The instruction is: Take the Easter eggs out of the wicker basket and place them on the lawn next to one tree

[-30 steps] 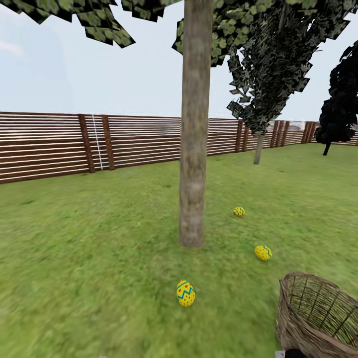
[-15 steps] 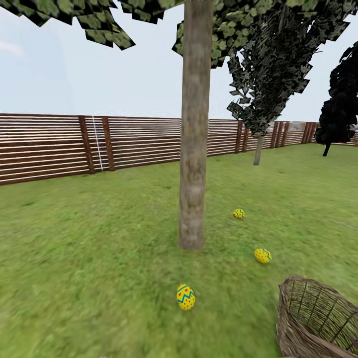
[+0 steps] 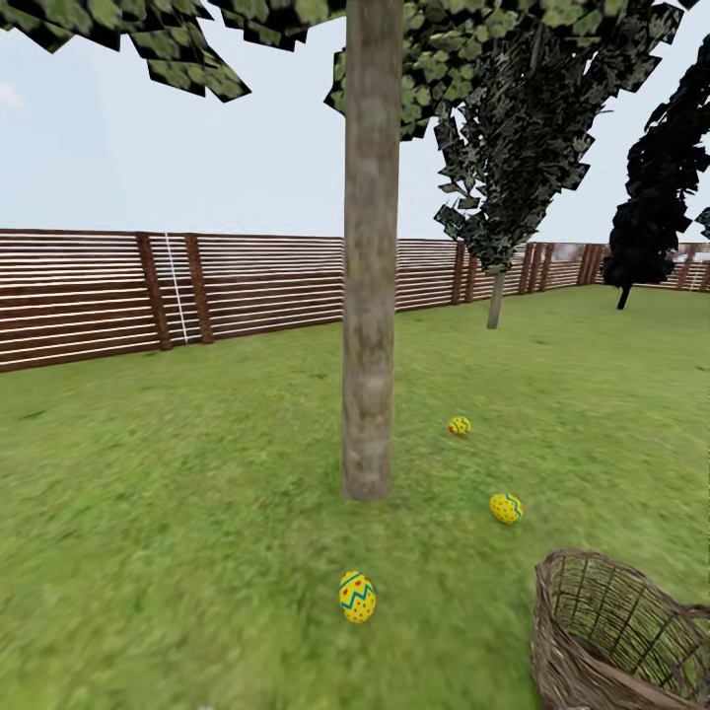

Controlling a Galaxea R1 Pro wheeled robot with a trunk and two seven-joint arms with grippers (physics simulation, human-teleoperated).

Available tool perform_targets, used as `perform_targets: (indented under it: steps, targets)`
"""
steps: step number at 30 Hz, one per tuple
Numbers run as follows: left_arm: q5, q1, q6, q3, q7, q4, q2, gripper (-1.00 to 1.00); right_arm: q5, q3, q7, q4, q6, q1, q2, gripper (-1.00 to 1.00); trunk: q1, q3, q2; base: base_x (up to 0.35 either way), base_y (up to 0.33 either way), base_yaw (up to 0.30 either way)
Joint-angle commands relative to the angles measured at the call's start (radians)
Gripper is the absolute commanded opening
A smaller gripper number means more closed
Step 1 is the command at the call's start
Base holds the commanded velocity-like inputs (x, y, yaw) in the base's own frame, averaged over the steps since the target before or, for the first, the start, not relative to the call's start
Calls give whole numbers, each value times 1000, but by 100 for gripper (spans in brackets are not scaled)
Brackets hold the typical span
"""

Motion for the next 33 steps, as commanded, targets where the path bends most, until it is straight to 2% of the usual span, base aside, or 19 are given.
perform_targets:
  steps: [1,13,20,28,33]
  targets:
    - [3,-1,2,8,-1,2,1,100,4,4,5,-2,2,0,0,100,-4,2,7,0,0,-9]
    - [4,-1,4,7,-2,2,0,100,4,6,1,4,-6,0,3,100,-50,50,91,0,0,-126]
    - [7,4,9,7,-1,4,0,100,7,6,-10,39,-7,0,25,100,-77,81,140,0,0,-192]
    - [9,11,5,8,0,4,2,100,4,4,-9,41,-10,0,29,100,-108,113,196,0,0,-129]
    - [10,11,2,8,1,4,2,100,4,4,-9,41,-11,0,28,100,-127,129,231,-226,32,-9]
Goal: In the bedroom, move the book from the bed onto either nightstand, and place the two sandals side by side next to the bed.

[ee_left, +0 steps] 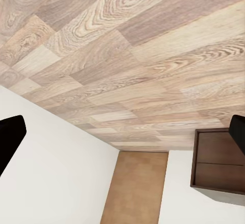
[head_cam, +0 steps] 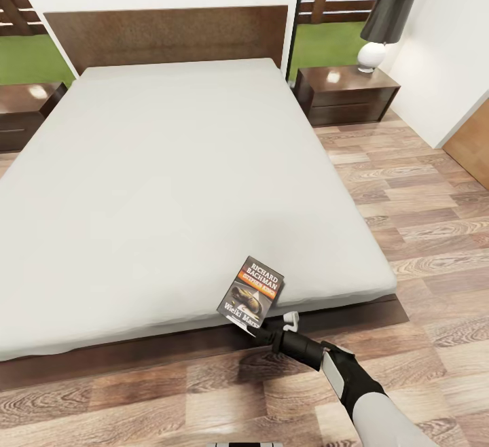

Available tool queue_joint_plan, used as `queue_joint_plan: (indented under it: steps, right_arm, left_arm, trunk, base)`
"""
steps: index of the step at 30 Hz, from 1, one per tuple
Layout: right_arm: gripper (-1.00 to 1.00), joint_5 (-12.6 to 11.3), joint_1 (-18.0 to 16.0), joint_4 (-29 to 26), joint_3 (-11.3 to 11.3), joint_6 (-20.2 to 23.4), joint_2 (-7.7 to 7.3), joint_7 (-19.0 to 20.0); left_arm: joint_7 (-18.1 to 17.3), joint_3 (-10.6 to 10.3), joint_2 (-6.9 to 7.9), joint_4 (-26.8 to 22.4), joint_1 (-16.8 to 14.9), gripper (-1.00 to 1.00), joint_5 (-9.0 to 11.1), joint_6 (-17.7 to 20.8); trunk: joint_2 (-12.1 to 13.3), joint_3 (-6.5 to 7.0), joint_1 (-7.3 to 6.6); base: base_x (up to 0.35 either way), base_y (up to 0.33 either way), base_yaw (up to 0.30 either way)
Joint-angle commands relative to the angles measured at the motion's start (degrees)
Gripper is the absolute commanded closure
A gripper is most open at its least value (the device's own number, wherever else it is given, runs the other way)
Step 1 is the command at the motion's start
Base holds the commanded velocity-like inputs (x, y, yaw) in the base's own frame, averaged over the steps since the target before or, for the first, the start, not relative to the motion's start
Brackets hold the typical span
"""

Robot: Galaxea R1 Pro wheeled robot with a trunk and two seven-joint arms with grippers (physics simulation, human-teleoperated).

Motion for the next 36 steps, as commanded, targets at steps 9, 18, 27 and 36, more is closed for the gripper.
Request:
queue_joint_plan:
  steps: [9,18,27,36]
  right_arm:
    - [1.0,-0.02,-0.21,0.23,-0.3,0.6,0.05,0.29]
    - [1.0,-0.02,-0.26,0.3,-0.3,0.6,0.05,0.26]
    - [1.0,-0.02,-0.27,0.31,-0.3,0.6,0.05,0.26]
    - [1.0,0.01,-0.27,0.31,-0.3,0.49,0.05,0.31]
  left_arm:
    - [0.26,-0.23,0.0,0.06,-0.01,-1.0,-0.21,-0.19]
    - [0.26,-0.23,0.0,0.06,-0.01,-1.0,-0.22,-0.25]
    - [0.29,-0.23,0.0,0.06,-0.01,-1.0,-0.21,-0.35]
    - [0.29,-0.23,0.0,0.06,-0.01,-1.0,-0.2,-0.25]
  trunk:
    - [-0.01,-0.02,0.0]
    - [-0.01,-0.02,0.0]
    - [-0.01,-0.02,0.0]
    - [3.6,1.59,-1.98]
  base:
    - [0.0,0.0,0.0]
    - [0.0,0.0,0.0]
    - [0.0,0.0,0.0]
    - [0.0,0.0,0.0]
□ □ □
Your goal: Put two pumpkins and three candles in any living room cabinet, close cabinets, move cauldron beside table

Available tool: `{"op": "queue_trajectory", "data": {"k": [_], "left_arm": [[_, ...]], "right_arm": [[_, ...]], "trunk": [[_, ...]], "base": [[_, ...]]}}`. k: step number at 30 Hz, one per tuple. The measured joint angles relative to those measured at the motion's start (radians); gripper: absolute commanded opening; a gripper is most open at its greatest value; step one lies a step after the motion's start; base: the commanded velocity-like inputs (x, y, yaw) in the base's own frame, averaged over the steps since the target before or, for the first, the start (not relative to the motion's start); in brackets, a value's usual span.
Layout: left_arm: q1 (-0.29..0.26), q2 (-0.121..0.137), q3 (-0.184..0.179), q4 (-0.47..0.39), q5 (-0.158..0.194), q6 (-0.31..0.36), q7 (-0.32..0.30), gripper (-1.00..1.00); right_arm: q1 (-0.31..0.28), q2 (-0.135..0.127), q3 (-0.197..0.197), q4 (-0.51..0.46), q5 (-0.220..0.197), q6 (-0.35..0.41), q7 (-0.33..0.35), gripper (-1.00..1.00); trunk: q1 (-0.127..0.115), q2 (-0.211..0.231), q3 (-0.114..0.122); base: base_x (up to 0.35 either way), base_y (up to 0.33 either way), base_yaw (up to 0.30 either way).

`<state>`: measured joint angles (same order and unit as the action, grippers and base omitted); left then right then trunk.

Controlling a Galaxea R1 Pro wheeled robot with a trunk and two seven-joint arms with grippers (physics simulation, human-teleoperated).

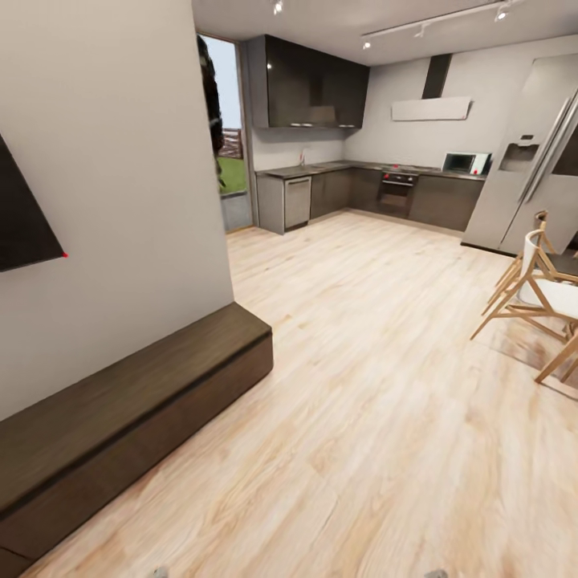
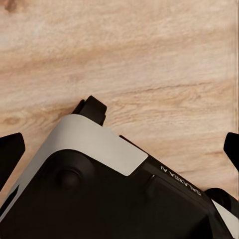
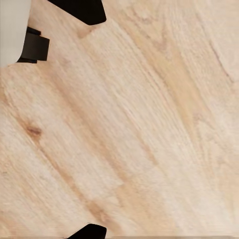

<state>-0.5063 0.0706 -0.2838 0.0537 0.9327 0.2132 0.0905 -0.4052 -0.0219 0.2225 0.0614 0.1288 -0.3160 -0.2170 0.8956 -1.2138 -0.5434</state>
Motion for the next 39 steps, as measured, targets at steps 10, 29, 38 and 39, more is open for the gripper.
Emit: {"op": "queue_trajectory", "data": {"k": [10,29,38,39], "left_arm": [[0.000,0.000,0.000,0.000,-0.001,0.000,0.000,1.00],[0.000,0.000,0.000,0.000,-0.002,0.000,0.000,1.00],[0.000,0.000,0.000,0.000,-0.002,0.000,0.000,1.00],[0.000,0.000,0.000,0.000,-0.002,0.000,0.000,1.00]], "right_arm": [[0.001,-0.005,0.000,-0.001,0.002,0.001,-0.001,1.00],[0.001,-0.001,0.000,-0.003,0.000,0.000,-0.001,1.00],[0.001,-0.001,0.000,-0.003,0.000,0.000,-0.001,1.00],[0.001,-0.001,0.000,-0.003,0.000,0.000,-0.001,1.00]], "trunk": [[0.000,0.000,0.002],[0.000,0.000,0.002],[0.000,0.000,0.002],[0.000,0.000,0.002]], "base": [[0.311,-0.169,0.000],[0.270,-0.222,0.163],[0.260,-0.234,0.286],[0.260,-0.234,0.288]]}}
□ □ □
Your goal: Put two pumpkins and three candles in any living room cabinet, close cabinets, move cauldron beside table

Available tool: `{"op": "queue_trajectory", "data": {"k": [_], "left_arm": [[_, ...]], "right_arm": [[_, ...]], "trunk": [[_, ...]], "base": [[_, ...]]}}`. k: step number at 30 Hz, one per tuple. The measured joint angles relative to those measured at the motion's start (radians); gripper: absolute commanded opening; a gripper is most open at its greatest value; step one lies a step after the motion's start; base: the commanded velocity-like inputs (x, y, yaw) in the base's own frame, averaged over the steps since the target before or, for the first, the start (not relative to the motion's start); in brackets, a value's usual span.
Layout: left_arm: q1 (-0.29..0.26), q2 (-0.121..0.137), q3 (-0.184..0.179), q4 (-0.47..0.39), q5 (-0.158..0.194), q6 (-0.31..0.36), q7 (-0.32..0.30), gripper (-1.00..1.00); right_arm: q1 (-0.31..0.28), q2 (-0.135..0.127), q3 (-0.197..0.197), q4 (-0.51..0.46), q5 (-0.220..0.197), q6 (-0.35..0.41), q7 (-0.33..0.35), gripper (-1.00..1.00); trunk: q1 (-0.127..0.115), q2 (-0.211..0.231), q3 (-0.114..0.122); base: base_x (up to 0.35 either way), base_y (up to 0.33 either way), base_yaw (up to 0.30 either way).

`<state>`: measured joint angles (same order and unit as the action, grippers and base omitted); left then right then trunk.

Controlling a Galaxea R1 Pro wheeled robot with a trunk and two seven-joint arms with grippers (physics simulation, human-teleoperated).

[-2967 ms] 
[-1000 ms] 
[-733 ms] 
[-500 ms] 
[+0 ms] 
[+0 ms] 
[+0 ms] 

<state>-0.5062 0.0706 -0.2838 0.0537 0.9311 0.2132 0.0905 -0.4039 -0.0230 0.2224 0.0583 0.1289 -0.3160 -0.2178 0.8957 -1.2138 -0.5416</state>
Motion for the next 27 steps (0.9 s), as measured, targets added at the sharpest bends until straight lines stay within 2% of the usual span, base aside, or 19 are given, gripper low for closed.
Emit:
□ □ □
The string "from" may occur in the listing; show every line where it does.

RESULT OF THE TASK:
Goal: In the bedroom, move the book from the bed onto either nightstand, and place the two sandals side by side next to the bed.
steps: index of the step at 30 Hz, from 1, one per tuple

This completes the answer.